Meeting EV demands with efficient data management
To reap the rewards of automation, network operators must focus on digital work execution to ensure that it’s built on accurate network information. Any delay between data collection in the field and updates in back-end systems hinders efforts to standardise, streamline and accelerate processes, preventing efficient automation. Data flow and management must be prioritised, or larger utility initiatives will be adversely impacted. If staking, inspection or surveys are not recorded in real-time, automation and network data quality can be compromised.
Adopting an integrated network data management solution that enables real-time access and updates of network data from various touchpoints, for both field operators and office teams, can enhance the precision of digital twin models. This streamlines operations and supports regulatory compliance.
When systems are built on an accurate and comprehensive network model, automation becomes a powerful tool to better support the rising energy demand driven by emerging technological advancements and decarbonisation. Operations are also future-proofed by enabling data input from many decentralised points – ready for a time when more drones, robots and satellites are used.
As ambitious net-zero goals are shared across the world, the utility industry needs to ensure that its people, processes and systems are prepared for the change. For decades, the industry has been at the forefront of innovation, navigating complexity to provide critical national infrastructure. Now, it needs to take the next step and continue providing this service with energy efficiency at its core.
It’s vital that electricity grids remain functional while they are being updated, as they provide a key service to millions worldwide. Much like a pilot rebuilding an aeroplane mid-flight, utilities operators must update and enhance their network while remaining functional, which comes with its own challenges.

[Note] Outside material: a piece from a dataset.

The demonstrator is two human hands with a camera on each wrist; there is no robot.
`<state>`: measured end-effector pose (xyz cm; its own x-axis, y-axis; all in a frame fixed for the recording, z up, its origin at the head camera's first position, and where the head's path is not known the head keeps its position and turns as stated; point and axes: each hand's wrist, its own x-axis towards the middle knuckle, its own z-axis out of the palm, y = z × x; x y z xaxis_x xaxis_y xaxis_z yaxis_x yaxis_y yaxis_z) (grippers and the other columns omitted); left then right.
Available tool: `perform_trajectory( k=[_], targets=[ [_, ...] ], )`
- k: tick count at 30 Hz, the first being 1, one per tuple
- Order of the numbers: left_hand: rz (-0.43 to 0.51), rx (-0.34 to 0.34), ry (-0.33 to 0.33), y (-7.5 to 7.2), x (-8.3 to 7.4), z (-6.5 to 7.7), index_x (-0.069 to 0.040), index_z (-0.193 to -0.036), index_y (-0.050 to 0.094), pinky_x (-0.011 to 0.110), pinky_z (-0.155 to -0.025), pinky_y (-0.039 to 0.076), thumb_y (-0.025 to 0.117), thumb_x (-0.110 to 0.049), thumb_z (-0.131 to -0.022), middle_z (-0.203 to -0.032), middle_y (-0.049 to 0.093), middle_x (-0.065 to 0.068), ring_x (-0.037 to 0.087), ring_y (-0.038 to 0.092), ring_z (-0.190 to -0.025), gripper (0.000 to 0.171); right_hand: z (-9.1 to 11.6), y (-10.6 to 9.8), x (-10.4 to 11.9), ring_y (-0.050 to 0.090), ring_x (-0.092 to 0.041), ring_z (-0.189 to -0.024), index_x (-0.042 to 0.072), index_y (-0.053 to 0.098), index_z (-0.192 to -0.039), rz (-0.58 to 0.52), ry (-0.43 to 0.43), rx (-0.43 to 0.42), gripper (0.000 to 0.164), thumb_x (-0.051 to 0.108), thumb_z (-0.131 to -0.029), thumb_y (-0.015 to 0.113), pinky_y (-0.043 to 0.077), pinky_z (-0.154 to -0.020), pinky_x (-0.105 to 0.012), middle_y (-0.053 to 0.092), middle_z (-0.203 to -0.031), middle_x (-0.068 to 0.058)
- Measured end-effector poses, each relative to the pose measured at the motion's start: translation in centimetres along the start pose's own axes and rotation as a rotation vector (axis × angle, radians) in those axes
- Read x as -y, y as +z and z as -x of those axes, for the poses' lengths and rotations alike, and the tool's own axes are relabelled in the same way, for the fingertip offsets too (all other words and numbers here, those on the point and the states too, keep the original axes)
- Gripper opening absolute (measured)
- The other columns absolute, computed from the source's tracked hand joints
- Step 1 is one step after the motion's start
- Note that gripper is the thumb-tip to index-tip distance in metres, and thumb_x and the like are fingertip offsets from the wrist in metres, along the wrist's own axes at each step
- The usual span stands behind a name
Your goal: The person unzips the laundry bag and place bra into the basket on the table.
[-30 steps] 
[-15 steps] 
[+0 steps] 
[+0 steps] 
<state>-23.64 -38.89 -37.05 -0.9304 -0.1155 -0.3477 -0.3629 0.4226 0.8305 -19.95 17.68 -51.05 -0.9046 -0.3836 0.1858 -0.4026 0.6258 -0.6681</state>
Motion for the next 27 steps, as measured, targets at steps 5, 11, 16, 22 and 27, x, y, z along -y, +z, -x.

Many have already begun moving towards digitisation, exploring predictive analytics and machine learning to manage grid demands and enhance reliability. However, the integration of numerous sensors and automation tools can generate an overwhelming volume of data, which traditional systems may struggle to process effectively, or it can create challenges when trying to integrate with legacy systems.
By focusing on the management and accurate flow of physical network data, operators can enhance productivity and make more informed decisions about grid modernisation and performance. This improves day-to-day field operations and ensures that upgrades and long-term resilience objectives are achieved efficiently. Providing real-time, accurate grid management solutions that boost automation efficiency and accommodate the growing demand from EVs is crucial for utilities operators to quickly adapt to the changing industry landscape.